A User-Friendly, Web-Based Integrative Tool (ESurv) for Survival Analysis: Development and Validation Study
Author(s) -
Kyoungjune Pak,
SaeOck Oh,
Tae Sik Goh,
Hye Jin Heo,
MyoungEun Han,
Dae Cheon Jeong,
ChiSeung Lee,
Hokeun Sun,
Junmo Kang,
Suji Choi,
SooHwan Lee,
Eun Jung Kwon,
Ji Wan Kang,
Yun Hak Kim
Publication year - 2020
Publication title -
jmir. journal of medical internet research/journal of medical internet research
Language(s) - English
Resource type - Journals
SCImago Journal Rank - 1.446
H-Index - 142
eISSN - 1439-4456
pISSN - 1438-8871
DOI - 10.2196/16084
Subject(s) - univariate , lasso (programming language) , proportional hazards model , elastic net regularization , computer science , receiver operating characteristic , survival analysis , bivariate analysis , oncology , data mining , bioinformatics , medicine , machine learning , feature selection , multivariate statistics , biology , world wide web
Background Prognostic genes or gene signatures have been widely used to predict patient survival and aid in making decisions pertaining to therapeutic actions. Although some web-based survival analysis tools have been developed, they have several limitations. Objective Taking these limitations into account, we developed ESurv (Easy, Effective, and Excellent Survival analysis tool), a web-based tool that can perform advanced survival analyses using user-derived data or data from The Cancer Genome Atlas (TCGA). Users can conduct univariate analyses and grouped variable selections using multiomics data from TCGA. Methods We used R to code survival analyses based on multiomics data from TCGA. To perform these analyses, we excluded patients and genes that had insufficient information. Clinical variables were classified as 0 and 1 when there were two categories (for example, chemotherapy: no or yes), and dummy variables were used where features had 3 or more outcomes (for example, with respect to laterality: right, left, or bilateral). Results Through univariate analyses, ESurv can identify the prognostic significance for single genes using the survival curve (median or optimal cutoff), area under the curve (AUC) with C statistics, and receiver operating characteristics (ROC). Users can obtain prognostic variable signatures based on multiomics data from clinical variables or grouped variable selections (lasso, elastic net regularization, and network-regularized high-dimensional Cox-regression) and select the same outputs as above.
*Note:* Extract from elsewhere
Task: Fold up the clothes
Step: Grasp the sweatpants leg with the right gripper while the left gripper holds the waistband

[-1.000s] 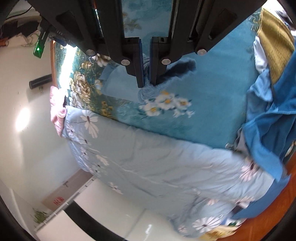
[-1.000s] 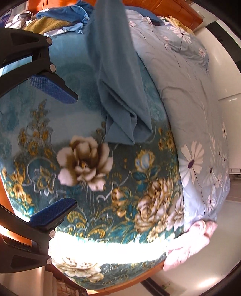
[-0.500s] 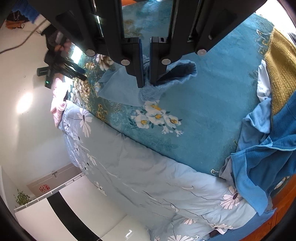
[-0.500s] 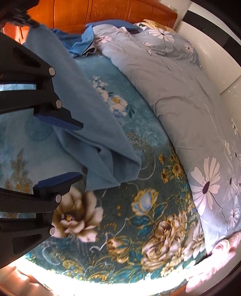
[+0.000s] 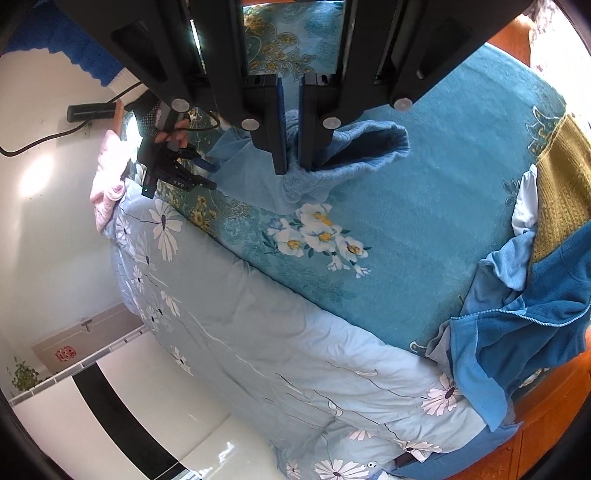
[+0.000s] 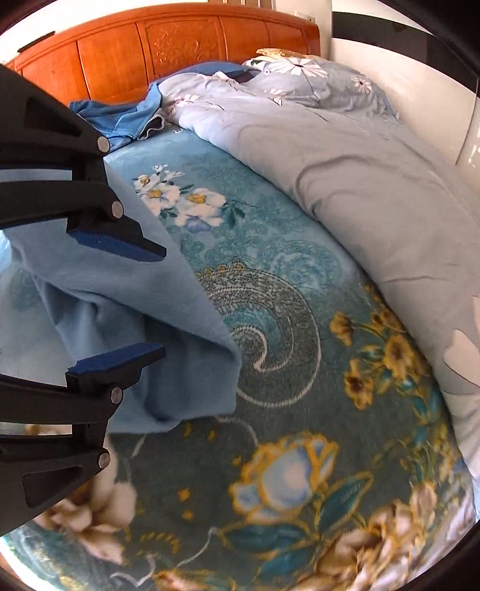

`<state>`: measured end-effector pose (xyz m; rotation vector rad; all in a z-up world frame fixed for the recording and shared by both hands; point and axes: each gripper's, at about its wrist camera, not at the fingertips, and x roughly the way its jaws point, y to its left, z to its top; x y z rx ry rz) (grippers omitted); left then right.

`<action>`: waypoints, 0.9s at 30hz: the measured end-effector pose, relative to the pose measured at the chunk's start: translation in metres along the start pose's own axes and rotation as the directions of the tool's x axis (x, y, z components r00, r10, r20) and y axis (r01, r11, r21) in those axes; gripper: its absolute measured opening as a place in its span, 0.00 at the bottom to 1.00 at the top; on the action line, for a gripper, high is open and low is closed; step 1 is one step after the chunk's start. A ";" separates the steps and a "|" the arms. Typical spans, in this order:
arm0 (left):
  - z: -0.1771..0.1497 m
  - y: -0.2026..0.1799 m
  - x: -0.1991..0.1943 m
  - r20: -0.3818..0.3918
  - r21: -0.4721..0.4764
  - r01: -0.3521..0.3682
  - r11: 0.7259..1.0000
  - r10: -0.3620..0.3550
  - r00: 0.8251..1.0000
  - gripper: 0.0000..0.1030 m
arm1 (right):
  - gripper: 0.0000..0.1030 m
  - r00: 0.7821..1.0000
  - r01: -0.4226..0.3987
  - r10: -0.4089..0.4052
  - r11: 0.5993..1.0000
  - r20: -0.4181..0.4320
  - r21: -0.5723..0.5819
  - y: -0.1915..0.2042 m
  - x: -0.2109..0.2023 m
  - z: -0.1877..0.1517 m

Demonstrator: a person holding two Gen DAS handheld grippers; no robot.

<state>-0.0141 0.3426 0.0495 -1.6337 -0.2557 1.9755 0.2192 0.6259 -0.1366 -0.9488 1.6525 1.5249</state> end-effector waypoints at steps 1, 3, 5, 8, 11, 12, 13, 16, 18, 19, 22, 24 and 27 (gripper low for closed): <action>-0.002 -0.002 0.000 0.002 -0.006 -0.004 1.000 0.004 1.000 0.05 | 0.48 1.000 -0.016 0.016 1.000 -0.008 0.006 0.000 0.004 0.003; -0.005 -0.006 0.000 0.006 -0.014 -0.014 1.000 0.014 1.000 0.05 | 0.47 0.999 -0.047 0.048 0.999 -0.024 0.020 -0.001 0.012 0.009; -0.008 -0.010 -0.001 0.010 -0.017 -0.022 1.000 0.022 1.000 0.05 | 0.46 0.996 -0.075 0.076 0.997 -0.042 0.036 -0.001 0.017 0.014; -0.011 -0.014 -0.003 0.015 -0.020 -0.035 0.999 0.035 0.999 0.05 | 0.30 0.991 -0.112 0.115 0.992 -0.066 0.055 -0.001 0.022 0.021; -0.013 -0.017 -0.005 0.019 -0.021 -0.043 0.999 0.044 0.999 0.05 | 0.09 0.987 -0.131 0.137 0.988 -0.078 0.078 -0.004 0.024 0.025; -0.012 -0.018 -0.005 0.020 -0.022 -0.044 0.999 0.044 0.999 0.05 | 0.06 0.986 -0.139 0.147 0.986 -0.079 0.089 -0.006 0.023 0.025; -0.011 -0.019 -0.005 0.022 -0.021 -0.044 0.999 0.044 0.999 0.05 | 0.05 0.985 -0.151 0.158 0.984 -0.074 0.098 -0.008 0.021 0.025; -0.006 -0.022 -0.006 0.037 -0.013 -0.036 0.999 0.036 0.999 0.05 | 0.04 0.978 -0.209 0.211 0.971 -0.005 0.112 -0.014 0.005 0.024; 0.000 -0.027 -0.008 0.052 -0.003 -0.013 1.000 0.013 0.999 0.05 | 0.04 0.971 -0.237 0.233 0.967 0.043 0.093 -0.018 -0.019 0.025; 0.003 -0.031 -0.009 0.061 0.007 0.001 1.000 -0.002 0.998 0.05 | 0.04 0.967 -0.250 0.245 0.965 0.067 0.083 -0.020 -0.030 0.025; 0.014 -0.051 -0.013 0.083 0.058 0.049 0.997 -0.054 0.995 0.05 | 0.04 0.942 -0.301 0.289 0.952 0.172 0.048 -0.029 -0.082 0.029; 0.022 -0.068 -0.016 0.096 0.107 0.096 0.990 -0.106 0.990 0.05 | 0.04 0.909 -0.331 0.318 0.944 0.270 0.004 -0.033 -0.129 0.032; 0.031 -0.095 -0.021 0.101 0.180 0.163 0.970 -0.183 0.978 0.05 | 0.04 0.844 -0.349 0.349 0.934 0.407 -0.076 -0.033 -0.203 0.032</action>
In addition, users can create custom gene signatures for specific cancers using various genes of interest. One of the most important functions of ESurv is that users can perform all survival analyses using their own data. Conclusions Using advanced statistical techniques suitable for high-dimensional data, including genetic data, and integrated survival analysis, ESurv overcomes the limitations of previous web-based tools and will help biomedical researchers easily perform complex survival analyses.